**Exercise**
Check each line of the data for "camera" and select those that have it.

**Available data**
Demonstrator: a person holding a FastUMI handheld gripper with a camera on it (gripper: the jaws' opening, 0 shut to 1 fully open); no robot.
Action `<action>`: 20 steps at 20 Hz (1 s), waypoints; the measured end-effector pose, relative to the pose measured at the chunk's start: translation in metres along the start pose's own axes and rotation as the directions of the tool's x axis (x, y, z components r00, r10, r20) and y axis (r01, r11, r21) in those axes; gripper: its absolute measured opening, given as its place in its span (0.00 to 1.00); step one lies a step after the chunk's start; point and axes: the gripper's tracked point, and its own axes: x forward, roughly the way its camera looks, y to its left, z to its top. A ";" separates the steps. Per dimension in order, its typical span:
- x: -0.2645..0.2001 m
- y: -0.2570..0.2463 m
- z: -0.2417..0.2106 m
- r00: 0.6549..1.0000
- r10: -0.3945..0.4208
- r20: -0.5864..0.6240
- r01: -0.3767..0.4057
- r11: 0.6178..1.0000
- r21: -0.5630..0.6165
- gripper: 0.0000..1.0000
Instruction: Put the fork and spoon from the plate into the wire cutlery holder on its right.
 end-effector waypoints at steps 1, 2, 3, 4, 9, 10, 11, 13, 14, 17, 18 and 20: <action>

**Output of the exercise**
Demonstrator: a person holding a FastUMI handheld gripper with a camera on it (gripper: the jaws' opening, 0 shut to 1 fully open); no robot.
Action `<action>`: 20 steps at 20 Hz (1 s), waypoints; the measured end-effector pose, relative to the pose measured at the chunk's start: translation in metres along the start pose's own axes and rotation as the directions of the tool's x axis (x, y, z components r00, r10, r20) and y axis (r01, r11, r21) in those axes; gripper: its absolute measured opening, given as its place in its span (0.00 to 1.00); step one lies a step after the chunk's start; point and axes: the gripper's tracked point, and its own axes: x forward, roughly the way its camera looks, y to its left, z to its top. A ";" separates the steps. Per dimension in order, its typical span:

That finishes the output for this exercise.